#1 What is Deep Learning?
Machine Learning (ML): It is a way of teaching machines to solve problem using data, rather than doing explicit coding for each situation.
Deep Learning (DL): It is a part of Machine Learning which tackles any problem (in theory) using interconnected nodes (neurons / weights & biases). It is highly flexible, adaptable and even mimics human brain.
Types of Machine Learning:
- Supervised Learning - consumes data with proper labels
- Semi-supervised Learning - requires partial data
- Unsupervised Learning - works by clustering similar data
- Reinforcement Learning - based on environments, policies, rewards
History of ML
- AI winter: It is period of time where AI was has having a lot of attention but no one ever took it seriously (implementation).

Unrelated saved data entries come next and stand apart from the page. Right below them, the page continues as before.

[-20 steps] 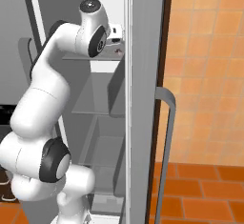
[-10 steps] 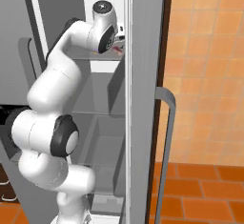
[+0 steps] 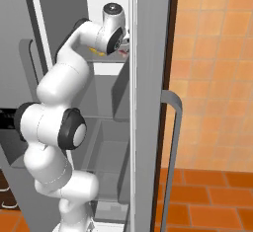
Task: Place one corn and one steak in each tupperware on the nearby counter, to pack two identical lunches.
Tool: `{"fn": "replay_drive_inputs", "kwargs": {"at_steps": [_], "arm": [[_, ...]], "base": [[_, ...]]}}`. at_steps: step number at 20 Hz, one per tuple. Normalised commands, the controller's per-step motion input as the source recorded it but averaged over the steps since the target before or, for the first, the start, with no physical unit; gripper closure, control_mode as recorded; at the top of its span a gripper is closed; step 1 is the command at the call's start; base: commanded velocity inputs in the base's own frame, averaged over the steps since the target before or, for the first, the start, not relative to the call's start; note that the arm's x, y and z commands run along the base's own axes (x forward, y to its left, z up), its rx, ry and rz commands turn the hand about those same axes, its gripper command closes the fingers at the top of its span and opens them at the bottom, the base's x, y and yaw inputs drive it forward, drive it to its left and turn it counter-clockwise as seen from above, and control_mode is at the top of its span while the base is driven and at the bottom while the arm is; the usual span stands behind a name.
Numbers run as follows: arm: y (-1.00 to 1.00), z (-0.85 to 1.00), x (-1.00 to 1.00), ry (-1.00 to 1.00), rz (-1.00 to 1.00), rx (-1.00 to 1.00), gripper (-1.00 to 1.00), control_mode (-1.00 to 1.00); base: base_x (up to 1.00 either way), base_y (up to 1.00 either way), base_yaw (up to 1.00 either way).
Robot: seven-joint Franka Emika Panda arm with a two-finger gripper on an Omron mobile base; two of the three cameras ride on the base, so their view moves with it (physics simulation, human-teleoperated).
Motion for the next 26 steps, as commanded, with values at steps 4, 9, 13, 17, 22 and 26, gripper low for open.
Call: {"fn": "replay_drive_inputs", "kwargs": {"at_steps": [4,9,13,17,22,26], "arm": [[0.0,0.02,0.28,0.0,0.01,0.0,-1.0,-1.0],[0.0,0.02,0.31,0.0,0.0,0.0,-1.0,-1.0],[-0.03,-0.03,0.29,0.04,0.0,0.01,-1.0,-1.0],[0.0,-0.14,0.0,0.06,0.0,0.0,-1.0,-1.0],[0.0,-0.39,-0.05,0.02,0.0,0.0,-1.0,-1.0],[-0.04,-0.06,-0.04,0.0,0.06,0.0,-1.0,-1.0]], "base": [[0.0,0.0,0.0],[0.0,0.0,0.0],[0.0,0.0,0.0],[0.0,0.0,0.0],[0.0,0.0,0.0],[0.0,0.0,0.0]]}}
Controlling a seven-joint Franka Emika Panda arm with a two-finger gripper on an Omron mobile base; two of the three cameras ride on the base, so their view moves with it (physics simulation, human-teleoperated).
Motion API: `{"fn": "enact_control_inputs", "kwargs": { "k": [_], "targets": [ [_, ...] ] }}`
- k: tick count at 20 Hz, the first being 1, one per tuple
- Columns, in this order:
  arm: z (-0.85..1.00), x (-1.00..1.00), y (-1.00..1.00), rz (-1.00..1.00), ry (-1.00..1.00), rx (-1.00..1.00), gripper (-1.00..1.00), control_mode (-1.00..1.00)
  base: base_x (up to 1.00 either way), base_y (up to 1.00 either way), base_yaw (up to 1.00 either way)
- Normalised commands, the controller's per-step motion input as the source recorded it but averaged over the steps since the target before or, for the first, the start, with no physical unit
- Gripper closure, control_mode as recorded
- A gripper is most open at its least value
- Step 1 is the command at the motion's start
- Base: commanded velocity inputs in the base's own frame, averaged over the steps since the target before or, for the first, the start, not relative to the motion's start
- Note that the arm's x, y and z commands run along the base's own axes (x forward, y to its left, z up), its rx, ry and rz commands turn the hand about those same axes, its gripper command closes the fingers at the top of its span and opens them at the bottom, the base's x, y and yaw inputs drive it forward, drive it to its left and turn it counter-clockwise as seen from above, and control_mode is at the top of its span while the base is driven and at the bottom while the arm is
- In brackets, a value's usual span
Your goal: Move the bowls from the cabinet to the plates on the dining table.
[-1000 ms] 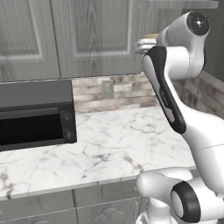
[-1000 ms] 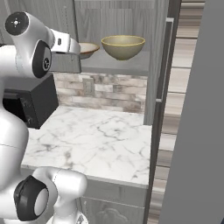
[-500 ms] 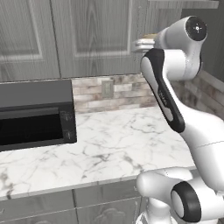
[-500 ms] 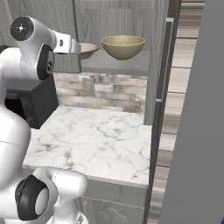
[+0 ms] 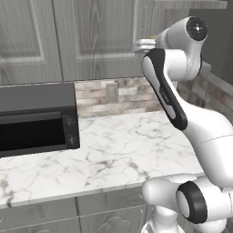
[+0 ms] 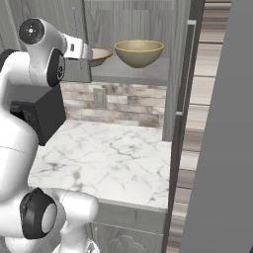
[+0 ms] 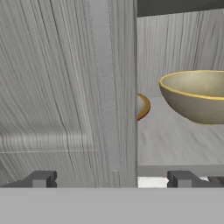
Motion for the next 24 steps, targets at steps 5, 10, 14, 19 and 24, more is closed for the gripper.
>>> {"fn": "enact_control_inputs", "kwargs": {
  "k": [5,10,14,19,24],
  "targets": [
    [0.00,0.25,0.07,0.00,0.01,0.00,-1.00,-1.00,0.00,0.00,0.00],
    [0.00,0.23,0.01,0.00,0.01,0.01,-1.00,-1.00,0.00,0.00,0.00],
    [0.00,0.20,0.00,0.00,0.00,0.01,-1.00,-1.00,0.00,0.00,0.00],
    [0.00,0.21,0.00,0.00,0.00,0.00,-1.00,-1.00,0.00,0.00,0.00],
    [-0.01,0.19,0.00,0.00,0.00,0.01,-1.00,-1.00,0.00,0.00,0.00]
  ]
}}
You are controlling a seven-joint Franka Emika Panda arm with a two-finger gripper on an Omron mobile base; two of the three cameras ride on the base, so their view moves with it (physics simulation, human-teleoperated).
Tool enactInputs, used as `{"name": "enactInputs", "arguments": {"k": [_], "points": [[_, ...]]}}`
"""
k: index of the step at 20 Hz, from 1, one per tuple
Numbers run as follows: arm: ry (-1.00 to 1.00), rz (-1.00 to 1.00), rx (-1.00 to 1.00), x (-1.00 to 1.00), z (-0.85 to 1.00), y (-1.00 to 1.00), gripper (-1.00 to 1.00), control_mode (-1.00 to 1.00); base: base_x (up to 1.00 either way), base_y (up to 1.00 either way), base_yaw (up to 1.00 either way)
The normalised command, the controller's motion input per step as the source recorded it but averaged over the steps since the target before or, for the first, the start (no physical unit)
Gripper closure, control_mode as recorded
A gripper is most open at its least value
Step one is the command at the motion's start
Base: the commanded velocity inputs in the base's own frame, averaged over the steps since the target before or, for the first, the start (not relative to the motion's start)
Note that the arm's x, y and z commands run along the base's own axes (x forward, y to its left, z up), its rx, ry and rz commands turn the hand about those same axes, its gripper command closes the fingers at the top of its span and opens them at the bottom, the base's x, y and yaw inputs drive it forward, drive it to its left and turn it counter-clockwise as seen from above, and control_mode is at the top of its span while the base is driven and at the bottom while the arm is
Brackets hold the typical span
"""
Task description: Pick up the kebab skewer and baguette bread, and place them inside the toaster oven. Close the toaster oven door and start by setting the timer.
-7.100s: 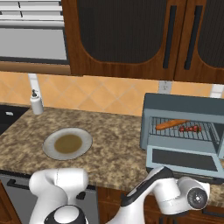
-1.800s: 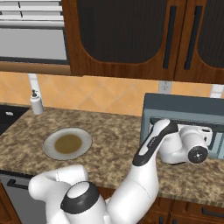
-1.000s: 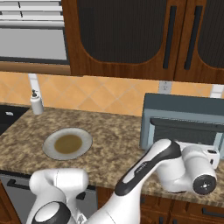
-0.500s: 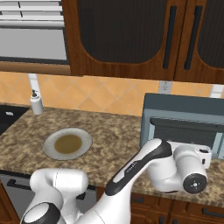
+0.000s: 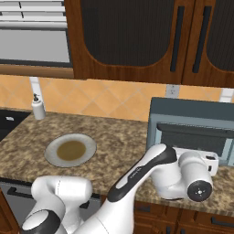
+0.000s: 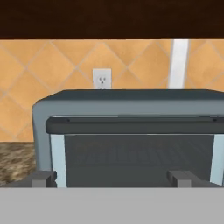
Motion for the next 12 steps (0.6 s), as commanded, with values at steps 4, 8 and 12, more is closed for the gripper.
{"name": "enactInputs", "arguments": {"k": [4,8,12], "points": [[0.00,0.00,0.00,0.00,0.00,0.00,-1.00,1.00,0.00,-0.26,-0.01],[0.00,0.00,0.00,0.00,0.00,0.00,-1.00,1.00,0.01,-0.67,-0.05],[0.00,0.00,0.00,0.00,0.00,0.00,-1.00,1.00,0.10,-0.50,-0.08]]}}
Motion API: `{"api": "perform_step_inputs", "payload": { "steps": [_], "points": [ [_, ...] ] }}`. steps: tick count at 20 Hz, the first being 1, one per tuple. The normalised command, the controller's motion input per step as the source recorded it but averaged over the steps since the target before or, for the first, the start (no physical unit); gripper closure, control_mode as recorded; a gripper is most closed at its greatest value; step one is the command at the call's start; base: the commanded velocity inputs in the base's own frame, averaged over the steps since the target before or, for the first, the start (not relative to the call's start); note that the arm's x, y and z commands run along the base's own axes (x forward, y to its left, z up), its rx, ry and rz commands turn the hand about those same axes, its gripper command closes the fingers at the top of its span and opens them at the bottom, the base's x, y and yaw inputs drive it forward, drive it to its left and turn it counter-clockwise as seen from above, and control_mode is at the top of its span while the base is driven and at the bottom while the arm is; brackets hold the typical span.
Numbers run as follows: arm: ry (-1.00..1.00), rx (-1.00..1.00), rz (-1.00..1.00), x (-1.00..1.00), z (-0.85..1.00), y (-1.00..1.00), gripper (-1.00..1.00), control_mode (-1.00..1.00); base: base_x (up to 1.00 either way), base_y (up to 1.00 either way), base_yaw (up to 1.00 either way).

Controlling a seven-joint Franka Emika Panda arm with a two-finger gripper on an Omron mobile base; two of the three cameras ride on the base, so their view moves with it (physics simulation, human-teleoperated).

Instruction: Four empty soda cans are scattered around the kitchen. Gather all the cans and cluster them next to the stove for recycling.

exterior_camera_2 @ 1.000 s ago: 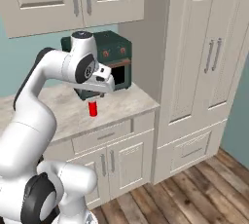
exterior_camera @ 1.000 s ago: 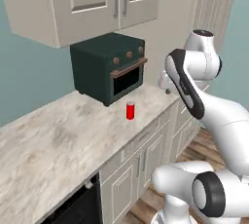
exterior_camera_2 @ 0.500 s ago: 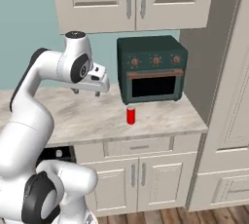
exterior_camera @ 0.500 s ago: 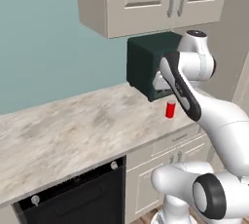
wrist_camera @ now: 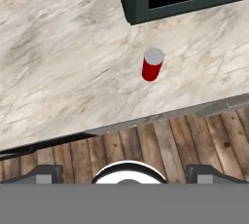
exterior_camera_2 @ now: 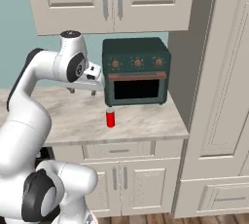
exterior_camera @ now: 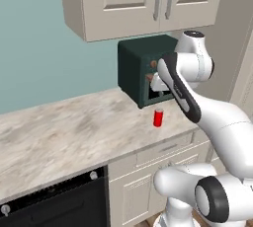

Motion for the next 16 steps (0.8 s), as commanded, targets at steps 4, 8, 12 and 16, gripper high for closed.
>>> {"api": "perform_step_inputs", "payload": {
  "steps": [4,8,12,16],
  "points": [
    [0.0,0.0,0.0,0.0,0.0,0.0,-1.0,1.0,0.02,-0.49,0.07],
    [0.0,0.0,0.0,0.0,0.0,0.0,-1.0,1.0,0.11,-0.14,0.09],
    [0.0,0.0,0.0,0.0,0.0,0.0,-1.0,1.0,0.07,0.01,0.0],
    [0.0,0.0,0.0,0.0,0.0,0.0,-1.0,1.0,0.0,0.0,0.0]
  ]
}}
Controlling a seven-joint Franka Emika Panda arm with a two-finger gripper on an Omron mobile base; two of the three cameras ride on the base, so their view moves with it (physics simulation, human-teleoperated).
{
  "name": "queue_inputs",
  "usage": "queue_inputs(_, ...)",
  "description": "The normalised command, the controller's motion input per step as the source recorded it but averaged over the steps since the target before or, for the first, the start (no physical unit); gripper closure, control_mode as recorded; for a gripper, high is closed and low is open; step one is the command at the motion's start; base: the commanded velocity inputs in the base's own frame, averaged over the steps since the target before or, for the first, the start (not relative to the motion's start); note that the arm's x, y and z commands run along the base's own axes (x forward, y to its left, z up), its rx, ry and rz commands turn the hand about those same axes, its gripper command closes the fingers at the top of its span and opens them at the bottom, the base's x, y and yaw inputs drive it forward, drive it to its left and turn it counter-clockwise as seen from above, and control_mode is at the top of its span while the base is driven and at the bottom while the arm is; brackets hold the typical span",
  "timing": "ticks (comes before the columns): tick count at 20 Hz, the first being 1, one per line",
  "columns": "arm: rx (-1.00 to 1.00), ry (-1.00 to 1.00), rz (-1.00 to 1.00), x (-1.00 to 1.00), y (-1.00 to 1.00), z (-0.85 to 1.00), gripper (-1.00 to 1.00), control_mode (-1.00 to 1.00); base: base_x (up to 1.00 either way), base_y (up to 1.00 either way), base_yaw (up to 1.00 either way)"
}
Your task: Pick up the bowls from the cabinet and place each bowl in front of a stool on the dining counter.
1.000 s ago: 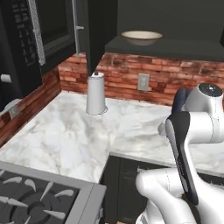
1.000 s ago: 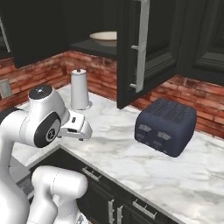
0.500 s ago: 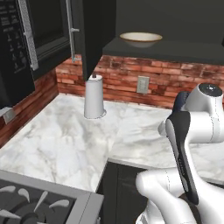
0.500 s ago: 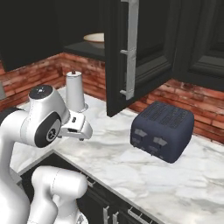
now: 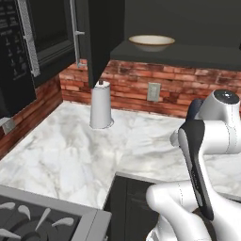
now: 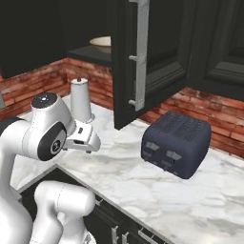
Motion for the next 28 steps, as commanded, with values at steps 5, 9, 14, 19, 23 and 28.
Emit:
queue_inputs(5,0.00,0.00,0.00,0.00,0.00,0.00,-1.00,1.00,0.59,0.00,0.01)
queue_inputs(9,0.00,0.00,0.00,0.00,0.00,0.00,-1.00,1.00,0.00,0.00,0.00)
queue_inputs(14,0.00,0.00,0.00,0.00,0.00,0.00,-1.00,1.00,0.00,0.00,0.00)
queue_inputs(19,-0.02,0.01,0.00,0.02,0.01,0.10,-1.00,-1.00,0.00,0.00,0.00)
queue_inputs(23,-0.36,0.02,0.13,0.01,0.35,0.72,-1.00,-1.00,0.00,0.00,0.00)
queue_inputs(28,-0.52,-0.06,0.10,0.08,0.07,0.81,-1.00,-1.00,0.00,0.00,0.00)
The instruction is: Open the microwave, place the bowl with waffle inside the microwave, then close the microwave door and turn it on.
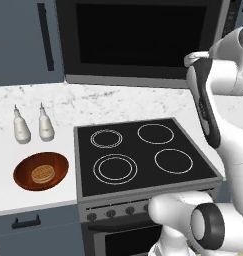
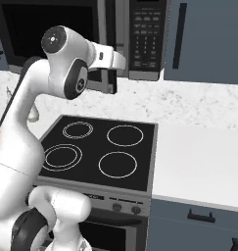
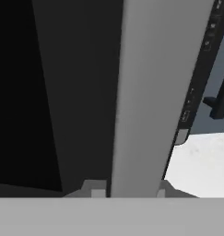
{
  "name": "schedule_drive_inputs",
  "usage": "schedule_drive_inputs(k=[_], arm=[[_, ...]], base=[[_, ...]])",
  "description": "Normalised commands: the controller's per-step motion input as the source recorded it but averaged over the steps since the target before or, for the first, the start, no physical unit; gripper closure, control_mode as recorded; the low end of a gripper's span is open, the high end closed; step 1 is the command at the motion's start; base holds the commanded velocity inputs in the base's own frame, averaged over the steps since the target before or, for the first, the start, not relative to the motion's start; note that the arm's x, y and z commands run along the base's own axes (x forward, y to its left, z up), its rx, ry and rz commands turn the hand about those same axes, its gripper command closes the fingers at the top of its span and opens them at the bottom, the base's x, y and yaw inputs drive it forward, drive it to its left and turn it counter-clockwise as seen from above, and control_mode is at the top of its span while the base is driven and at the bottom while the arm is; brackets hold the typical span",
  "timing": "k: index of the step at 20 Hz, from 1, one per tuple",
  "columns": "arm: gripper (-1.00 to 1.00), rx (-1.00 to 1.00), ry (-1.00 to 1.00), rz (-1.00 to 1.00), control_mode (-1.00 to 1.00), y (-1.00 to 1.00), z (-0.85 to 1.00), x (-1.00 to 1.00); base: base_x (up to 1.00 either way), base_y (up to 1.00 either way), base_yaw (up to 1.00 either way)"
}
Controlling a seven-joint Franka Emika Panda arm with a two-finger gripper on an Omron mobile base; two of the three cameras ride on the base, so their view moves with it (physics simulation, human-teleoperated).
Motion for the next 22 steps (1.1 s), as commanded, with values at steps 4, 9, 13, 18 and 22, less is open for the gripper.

- Big Data: In 80’s and 90’s data was produced but due to limited computational power and low quality of data, AI never took off.
- Technology: Now we have very fast accessible computational power, good quality big data, and improved algorithms.
Limitations of Machine Learning
- Model requires some amount of good data
- Data collected should also contain labels
- Model learns only patterns which exist in the dataset
- Model only predicts outcomes of the classes, not recommended actions.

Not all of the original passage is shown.